__Work to complete__:
Take the material below from its first line through the line containing "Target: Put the" and, please, write those lines again exactly.

__Stored data__:
::::
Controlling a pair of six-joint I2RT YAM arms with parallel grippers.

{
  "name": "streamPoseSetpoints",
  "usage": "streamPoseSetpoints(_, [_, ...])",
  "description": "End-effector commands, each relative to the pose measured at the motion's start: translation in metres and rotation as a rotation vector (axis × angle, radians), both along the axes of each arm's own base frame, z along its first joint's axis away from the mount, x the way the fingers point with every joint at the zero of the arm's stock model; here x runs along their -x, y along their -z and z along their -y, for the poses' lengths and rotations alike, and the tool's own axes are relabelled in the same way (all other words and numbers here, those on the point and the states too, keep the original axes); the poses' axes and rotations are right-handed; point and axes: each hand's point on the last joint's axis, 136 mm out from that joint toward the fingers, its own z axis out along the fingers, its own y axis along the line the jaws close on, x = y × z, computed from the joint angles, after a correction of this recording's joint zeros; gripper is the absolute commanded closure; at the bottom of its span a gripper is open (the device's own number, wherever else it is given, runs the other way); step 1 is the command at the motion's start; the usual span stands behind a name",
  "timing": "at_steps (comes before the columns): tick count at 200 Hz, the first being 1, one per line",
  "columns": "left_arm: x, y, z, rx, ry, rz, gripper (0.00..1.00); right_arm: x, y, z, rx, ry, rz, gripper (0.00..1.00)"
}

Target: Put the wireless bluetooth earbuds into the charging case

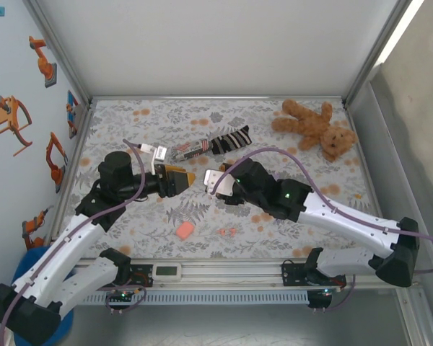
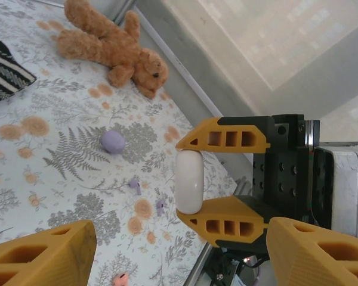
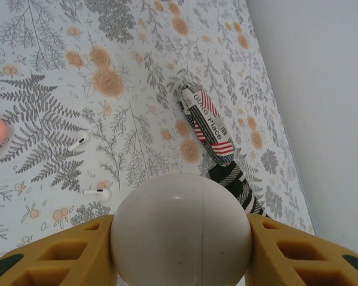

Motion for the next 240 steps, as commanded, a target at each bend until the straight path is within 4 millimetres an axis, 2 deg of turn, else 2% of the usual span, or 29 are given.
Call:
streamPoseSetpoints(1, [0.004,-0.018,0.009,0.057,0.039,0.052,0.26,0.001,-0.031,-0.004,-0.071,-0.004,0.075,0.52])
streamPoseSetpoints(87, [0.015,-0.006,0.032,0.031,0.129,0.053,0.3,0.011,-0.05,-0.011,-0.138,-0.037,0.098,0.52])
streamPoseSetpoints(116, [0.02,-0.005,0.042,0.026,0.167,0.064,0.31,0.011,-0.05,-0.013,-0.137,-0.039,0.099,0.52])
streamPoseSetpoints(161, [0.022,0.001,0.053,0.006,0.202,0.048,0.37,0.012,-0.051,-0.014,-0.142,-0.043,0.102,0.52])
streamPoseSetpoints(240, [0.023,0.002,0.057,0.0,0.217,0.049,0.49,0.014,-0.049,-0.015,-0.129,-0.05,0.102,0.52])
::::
__Solution for this exercise__:
Controlling a pair of six-joint I2RT YAM arms with parallel grippers.

{
  "name": "streamPoseSetpoints",
  "usage": "streamPoseSetpoints(_, [_, ...])",
  "description": "End-effector commands, each relative to the pose measured at the motion's start: translation in metres and rotation as a rotation vector (axis × angle, radians), both along the axes of each arm's own base frame, z along its first joint's axis away from the mount, x the way the fingers point with every joint at the zero of the arm's stock model; here x runs along their -x, y along their -z and z along their -y, for the poses' lengths and rotations alike, and the tool's own axes are relabelled in the same way (all other words and numbers here, those on the point and the states too, keep the original axes); the poses' axes and rotations are right-handed; point and axes: each hand's point on the last joint's axis, 136 mm out from that joint toward the fingers, its own z axis out along the fingers, its own y axis along the line the jaws close on, x = y × z, computed from the joint angles, after a correction of this recording's joint zeros; gripper is the absolute commanded closure; at the bottom of its span a gripper is open (the device's own number, wherever else it is given, runs the other way); step 1 is the command at the motion's start; the usual span stands behind a name",
  "timing": "at_steps (comes before the columns): tick count at 200 Hz, the first being 1, one per line",
  "columns": "left_arm: x, y, z, rx, ry, rz, gripper (0.00..1.00); right_arm: x, y, z, rx, ry, rz, gripper (0.00..1.00)"
}

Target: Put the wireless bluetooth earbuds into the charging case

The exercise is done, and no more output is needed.